----- DATASET ENTRIES
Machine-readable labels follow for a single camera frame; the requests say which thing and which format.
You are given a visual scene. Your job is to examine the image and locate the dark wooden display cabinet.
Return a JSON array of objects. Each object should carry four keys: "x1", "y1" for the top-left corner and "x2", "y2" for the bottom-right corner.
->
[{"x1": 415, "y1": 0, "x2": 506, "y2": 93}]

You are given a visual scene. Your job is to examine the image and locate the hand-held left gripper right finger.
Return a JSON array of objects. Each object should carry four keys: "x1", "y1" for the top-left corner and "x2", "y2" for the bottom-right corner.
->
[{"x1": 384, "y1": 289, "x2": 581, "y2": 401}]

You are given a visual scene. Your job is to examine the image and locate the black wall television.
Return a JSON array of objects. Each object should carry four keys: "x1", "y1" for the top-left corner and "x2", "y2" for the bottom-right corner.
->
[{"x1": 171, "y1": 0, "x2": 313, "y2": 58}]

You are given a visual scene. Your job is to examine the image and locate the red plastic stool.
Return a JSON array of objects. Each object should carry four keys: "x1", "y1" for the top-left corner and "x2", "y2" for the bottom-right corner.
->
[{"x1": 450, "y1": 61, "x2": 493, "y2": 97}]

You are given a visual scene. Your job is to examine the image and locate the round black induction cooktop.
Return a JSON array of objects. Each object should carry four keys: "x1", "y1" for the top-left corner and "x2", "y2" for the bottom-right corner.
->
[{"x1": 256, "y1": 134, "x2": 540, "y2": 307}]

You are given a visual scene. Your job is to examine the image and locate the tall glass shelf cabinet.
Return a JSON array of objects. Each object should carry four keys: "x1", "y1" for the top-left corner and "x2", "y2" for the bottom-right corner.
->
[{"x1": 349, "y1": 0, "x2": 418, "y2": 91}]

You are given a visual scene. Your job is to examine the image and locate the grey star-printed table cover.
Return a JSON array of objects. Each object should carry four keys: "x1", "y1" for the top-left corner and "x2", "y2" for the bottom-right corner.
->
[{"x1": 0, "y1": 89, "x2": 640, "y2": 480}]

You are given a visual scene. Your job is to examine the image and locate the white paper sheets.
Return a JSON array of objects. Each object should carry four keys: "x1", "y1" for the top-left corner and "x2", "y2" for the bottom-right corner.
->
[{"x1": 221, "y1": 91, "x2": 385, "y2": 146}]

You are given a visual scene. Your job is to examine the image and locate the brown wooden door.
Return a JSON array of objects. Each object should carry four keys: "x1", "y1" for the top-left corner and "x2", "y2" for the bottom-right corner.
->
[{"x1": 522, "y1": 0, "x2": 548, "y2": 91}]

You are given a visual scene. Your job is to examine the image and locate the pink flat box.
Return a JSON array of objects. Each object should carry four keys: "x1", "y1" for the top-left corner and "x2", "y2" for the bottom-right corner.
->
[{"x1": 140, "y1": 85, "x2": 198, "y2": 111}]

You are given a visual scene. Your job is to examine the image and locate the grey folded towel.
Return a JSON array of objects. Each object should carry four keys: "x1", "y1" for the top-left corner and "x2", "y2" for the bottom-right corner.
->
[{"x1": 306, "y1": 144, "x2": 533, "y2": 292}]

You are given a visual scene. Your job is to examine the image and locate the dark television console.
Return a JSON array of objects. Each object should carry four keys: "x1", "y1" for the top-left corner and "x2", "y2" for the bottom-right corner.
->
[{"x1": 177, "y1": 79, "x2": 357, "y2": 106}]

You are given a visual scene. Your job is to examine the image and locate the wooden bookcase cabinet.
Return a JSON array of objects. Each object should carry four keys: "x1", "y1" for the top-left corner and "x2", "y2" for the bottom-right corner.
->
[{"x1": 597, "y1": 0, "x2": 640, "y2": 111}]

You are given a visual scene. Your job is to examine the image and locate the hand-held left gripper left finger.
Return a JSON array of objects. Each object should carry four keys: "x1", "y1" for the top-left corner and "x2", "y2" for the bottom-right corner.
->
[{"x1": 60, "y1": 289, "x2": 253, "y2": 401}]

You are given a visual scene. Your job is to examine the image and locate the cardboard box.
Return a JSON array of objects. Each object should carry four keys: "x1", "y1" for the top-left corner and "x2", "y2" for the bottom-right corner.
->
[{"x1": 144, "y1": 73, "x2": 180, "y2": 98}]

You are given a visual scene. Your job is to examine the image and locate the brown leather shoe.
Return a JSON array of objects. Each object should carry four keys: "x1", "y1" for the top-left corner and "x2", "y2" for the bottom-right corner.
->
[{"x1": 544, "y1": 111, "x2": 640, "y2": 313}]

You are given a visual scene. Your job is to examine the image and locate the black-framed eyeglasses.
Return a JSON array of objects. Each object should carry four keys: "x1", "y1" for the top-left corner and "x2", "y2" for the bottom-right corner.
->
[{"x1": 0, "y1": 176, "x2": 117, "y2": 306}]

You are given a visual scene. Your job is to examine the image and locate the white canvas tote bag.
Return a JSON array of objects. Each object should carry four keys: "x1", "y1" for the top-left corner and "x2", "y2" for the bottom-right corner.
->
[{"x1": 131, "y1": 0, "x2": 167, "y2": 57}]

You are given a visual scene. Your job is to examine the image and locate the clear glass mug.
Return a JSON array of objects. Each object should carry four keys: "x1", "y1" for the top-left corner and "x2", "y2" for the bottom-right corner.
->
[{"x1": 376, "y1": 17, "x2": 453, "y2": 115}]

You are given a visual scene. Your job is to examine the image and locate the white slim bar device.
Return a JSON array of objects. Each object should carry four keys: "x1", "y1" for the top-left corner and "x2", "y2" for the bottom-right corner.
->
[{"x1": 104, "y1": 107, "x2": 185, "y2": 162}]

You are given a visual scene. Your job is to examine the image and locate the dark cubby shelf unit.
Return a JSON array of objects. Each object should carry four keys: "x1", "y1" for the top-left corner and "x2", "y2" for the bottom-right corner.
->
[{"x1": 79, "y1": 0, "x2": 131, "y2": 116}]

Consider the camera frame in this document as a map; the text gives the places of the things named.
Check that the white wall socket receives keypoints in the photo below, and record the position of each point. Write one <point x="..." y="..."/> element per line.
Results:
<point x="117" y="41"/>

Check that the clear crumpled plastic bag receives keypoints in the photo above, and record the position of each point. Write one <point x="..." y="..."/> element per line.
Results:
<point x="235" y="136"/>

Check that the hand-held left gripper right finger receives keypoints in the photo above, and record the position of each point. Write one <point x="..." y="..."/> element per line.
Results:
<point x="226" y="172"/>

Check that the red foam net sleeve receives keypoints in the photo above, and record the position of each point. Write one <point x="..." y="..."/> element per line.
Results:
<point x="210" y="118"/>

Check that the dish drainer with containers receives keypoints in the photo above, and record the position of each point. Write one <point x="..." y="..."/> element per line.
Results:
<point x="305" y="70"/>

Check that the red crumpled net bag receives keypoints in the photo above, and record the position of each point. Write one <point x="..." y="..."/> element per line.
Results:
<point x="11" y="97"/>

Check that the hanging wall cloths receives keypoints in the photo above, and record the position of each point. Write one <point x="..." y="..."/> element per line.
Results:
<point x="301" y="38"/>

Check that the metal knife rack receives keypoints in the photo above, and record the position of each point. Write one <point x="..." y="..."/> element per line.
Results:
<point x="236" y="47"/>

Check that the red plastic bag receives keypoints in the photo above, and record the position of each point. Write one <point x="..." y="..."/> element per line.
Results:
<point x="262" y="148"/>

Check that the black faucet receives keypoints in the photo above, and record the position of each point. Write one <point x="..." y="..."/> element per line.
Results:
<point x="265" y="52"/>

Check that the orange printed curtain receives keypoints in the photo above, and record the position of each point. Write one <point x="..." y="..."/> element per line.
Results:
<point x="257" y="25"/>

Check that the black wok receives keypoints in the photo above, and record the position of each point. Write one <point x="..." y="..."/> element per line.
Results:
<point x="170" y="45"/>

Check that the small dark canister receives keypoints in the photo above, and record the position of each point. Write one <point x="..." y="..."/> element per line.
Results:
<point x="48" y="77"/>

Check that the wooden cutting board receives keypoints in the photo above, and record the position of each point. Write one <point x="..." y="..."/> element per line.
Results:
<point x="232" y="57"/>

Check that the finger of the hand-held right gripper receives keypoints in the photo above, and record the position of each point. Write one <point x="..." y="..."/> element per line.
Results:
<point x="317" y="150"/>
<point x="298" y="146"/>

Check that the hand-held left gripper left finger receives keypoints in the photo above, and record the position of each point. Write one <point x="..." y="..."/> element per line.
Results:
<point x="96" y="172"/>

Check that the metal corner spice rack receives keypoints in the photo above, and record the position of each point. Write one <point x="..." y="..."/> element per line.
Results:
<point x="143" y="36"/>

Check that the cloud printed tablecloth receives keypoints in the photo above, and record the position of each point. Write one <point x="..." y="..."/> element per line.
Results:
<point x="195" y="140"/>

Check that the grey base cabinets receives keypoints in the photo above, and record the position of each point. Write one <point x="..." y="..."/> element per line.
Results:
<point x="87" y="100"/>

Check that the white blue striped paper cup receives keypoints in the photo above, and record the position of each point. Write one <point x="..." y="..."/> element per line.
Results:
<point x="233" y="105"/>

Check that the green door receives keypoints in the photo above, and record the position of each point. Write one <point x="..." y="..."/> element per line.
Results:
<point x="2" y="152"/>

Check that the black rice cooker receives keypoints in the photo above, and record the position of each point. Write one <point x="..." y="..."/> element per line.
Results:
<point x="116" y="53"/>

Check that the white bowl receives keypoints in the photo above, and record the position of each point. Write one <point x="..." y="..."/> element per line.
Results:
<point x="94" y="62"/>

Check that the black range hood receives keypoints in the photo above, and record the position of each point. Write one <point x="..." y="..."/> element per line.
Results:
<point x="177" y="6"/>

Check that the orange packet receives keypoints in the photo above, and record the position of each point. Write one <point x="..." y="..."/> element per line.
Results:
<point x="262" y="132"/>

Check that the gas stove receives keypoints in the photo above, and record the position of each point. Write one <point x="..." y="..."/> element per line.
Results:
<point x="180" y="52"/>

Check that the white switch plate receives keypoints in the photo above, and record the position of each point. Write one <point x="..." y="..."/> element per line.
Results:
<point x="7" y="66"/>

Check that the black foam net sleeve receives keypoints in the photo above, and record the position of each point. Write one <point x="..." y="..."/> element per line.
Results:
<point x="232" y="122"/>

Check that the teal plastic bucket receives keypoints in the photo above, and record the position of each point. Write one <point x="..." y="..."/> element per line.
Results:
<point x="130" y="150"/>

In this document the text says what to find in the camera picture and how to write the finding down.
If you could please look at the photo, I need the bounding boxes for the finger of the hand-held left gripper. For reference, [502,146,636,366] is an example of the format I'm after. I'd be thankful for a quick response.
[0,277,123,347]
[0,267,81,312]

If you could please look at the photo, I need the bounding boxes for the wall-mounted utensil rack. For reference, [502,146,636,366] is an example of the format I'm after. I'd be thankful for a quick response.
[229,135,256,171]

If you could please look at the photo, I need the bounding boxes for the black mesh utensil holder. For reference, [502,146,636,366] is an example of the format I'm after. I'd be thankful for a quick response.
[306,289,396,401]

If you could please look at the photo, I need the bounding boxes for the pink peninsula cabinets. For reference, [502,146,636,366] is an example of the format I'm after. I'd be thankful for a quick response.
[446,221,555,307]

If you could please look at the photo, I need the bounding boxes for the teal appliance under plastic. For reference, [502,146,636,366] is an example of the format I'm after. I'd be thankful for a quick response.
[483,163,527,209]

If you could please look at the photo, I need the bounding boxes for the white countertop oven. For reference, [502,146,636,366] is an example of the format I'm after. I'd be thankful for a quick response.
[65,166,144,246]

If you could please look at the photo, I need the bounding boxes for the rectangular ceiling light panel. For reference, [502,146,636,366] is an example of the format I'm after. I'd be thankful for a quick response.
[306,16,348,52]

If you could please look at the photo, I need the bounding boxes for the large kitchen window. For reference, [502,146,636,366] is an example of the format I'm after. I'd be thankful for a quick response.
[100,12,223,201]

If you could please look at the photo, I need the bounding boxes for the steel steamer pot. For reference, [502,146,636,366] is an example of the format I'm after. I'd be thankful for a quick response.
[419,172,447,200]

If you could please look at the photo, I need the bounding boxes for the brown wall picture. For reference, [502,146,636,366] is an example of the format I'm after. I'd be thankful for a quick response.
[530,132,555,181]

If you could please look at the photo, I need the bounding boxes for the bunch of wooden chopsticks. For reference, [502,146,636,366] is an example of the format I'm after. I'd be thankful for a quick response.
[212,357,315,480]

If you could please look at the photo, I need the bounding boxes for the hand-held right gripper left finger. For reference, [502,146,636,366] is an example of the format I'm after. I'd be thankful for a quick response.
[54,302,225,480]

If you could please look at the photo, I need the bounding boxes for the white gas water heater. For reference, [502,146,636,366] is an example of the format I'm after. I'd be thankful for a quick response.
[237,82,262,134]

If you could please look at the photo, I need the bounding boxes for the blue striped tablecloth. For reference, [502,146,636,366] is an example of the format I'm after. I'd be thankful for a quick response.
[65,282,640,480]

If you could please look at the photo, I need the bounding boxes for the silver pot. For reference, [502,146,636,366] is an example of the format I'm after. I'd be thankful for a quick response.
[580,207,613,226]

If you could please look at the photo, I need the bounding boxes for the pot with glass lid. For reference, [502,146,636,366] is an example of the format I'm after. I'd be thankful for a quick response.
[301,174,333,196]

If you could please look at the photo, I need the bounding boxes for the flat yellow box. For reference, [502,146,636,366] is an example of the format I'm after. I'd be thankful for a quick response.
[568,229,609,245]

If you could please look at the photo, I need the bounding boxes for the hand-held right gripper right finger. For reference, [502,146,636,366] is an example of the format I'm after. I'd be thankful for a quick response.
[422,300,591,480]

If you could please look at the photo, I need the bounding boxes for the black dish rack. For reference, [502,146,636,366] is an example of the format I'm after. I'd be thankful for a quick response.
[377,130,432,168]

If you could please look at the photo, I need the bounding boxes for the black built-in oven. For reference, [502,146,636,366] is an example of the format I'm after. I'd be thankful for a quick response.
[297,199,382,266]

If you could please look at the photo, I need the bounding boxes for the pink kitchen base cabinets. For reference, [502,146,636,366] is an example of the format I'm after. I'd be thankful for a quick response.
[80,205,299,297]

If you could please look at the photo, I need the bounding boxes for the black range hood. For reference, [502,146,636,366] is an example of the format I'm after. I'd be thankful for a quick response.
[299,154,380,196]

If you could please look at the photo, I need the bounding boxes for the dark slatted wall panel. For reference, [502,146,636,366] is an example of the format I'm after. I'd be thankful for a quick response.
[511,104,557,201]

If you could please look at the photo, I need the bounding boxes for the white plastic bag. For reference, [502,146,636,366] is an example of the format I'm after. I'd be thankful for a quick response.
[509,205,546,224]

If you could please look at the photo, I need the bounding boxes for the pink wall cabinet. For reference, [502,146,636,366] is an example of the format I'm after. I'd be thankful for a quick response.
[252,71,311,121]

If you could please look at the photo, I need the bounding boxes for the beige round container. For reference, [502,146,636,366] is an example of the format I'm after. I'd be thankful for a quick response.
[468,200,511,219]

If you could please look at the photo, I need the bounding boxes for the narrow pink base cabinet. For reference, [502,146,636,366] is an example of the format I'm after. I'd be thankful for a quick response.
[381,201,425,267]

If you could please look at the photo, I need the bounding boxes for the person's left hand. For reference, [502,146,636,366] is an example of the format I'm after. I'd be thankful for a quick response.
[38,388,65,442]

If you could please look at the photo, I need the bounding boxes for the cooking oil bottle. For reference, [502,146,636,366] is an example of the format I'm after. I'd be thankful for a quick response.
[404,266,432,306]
----------
Across the data above, count every line with "television" in it and write only the total.

## [RESULT]
2